7/28/09

Realistic Design

Pod & Rodney was a game that I had in my design portfolio since about 1998. It's gameplay style was something I've always had a small fetish for: grid constrained box pushing puzzles. Later in my life, during my college years, I wanted to take the design more seriously.

Realistic design is a mandatory process when you have little to no budget and a small team. Normally my design portfolio consists of games that are designed with the following process:

1. Gameplay design
2. Story based on gameplay
3. Art direction based on story

Pod & Rodney was designed with a much more rigid process, in order to insure that it could one day be made with minimal cost and minimal team size, a.k.a. Realistic design:

1. Budget constraint calculation
2. Technical constraint calculation based on budget
3. Gameplay based on technical constraint
4. Art direction based on gameplay
5. Story direction based on a factory, aliens, and robots

This may seem like a no brainer, but most amateur design teams (of which we most definitely fall into the category of) will get tripped up by not following this process. It's good and well to think big, and I support it at all opportunities possible, although game design requires quite a bit of unglamorous and time consuming work that a lot of design teams do not anticipate.
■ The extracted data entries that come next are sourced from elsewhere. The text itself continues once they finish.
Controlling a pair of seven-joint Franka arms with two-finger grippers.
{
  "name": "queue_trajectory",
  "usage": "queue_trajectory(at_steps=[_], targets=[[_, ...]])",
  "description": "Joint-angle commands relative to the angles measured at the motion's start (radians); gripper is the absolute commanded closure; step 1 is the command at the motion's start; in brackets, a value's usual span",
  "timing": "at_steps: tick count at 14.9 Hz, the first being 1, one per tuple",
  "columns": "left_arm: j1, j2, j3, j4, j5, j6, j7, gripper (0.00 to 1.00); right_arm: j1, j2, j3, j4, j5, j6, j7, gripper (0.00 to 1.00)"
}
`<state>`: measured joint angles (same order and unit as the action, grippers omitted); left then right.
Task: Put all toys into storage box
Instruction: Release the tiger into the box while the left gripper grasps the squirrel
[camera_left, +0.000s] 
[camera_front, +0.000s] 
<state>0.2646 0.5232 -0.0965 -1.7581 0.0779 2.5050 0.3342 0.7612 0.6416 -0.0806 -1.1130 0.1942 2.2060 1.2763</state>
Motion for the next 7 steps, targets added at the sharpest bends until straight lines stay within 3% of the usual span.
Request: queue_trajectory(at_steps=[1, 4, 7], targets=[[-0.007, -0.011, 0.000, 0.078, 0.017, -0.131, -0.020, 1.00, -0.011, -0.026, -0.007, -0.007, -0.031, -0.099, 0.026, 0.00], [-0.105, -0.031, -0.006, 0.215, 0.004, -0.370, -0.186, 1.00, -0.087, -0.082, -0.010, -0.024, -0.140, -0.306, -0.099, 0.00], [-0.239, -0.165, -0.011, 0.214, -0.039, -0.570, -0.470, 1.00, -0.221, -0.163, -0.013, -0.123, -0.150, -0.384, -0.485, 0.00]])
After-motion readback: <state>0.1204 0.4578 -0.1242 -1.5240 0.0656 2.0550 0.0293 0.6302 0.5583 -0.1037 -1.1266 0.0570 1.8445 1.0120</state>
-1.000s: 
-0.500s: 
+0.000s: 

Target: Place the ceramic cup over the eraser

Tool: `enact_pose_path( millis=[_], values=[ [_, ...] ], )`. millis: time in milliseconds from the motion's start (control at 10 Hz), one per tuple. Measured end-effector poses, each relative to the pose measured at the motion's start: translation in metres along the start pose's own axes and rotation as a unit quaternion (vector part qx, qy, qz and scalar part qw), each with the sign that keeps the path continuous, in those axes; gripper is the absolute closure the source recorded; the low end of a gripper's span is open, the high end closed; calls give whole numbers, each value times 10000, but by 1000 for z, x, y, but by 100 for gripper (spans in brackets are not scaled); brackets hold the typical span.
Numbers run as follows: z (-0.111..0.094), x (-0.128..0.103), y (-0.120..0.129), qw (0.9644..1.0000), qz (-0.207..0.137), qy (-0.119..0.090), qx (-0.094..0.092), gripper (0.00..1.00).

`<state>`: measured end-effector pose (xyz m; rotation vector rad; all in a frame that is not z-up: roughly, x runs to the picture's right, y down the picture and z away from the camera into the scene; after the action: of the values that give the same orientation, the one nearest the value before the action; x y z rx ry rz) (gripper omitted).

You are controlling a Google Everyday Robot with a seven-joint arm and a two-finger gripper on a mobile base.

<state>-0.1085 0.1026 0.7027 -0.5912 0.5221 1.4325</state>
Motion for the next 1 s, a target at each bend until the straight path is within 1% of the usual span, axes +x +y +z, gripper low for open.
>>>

So here we are with a realistic project that a two man team can tackle in a realistic amount of time. We hope that it will turn out fun for others, and we are certain it will be fun for us. Greg has been hard at work overcoming some coding hurdles that we foresaw during the design and concept phase. Once we solve the grand pitfall that is 'getting Maya to export a usable file format', we will have a much prettier picture to show.